• **Exercise details**: Go through the entries below and say how many lines hold the word "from". Nothing else is needed.

• **Records shown**:
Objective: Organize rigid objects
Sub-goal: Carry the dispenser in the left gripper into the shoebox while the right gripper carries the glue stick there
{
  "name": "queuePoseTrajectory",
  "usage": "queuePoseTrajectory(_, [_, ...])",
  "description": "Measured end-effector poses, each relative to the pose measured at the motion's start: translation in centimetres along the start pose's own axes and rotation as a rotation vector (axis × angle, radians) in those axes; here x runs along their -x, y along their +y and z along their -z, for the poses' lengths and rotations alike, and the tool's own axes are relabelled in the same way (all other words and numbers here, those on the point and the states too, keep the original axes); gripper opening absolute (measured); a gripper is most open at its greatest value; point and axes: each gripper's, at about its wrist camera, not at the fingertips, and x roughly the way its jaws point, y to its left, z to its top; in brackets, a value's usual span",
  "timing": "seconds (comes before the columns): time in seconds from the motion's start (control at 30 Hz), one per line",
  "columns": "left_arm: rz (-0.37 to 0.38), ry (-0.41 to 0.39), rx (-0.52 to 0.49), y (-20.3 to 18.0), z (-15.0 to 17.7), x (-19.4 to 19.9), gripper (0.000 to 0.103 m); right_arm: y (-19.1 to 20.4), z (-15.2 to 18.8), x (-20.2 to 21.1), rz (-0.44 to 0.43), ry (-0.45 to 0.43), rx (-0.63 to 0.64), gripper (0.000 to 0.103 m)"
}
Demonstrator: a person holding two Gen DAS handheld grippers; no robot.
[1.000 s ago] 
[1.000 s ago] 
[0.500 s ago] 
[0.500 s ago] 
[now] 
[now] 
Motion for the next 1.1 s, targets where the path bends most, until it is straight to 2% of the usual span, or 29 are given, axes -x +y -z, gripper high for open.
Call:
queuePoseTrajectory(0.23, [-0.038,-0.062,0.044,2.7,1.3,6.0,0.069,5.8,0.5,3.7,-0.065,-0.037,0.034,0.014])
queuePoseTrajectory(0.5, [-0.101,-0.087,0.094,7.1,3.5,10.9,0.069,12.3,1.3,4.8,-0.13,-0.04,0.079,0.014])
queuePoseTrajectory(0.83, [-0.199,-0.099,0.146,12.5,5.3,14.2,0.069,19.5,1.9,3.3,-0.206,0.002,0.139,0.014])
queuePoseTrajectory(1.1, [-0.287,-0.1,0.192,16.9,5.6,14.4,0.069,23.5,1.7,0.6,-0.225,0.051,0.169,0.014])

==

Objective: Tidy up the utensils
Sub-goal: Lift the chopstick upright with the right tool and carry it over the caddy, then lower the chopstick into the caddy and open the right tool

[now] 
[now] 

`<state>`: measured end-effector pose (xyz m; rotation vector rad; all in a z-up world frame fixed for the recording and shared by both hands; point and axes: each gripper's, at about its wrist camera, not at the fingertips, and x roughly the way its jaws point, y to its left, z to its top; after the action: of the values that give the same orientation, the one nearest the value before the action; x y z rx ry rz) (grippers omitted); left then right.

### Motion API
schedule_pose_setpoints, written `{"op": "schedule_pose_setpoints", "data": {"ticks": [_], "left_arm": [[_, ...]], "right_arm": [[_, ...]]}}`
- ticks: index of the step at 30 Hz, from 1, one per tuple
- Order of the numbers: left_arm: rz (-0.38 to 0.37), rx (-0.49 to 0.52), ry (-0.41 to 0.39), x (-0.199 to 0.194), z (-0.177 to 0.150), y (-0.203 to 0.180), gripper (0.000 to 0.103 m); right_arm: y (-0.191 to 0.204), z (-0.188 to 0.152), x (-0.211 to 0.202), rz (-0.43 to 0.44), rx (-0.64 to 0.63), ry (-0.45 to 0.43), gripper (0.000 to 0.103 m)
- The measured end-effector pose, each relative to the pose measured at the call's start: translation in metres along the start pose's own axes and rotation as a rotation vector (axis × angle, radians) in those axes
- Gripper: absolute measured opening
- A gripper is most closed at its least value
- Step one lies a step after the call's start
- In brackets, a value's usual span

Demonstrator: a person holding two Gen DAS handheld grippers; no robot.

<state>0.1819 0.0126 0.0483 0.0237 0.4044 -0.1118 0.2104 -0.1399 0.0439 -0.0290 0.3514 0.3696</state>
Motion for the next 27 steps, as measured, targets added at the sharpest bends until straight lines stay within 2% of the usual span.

• **Solution to this task**: 2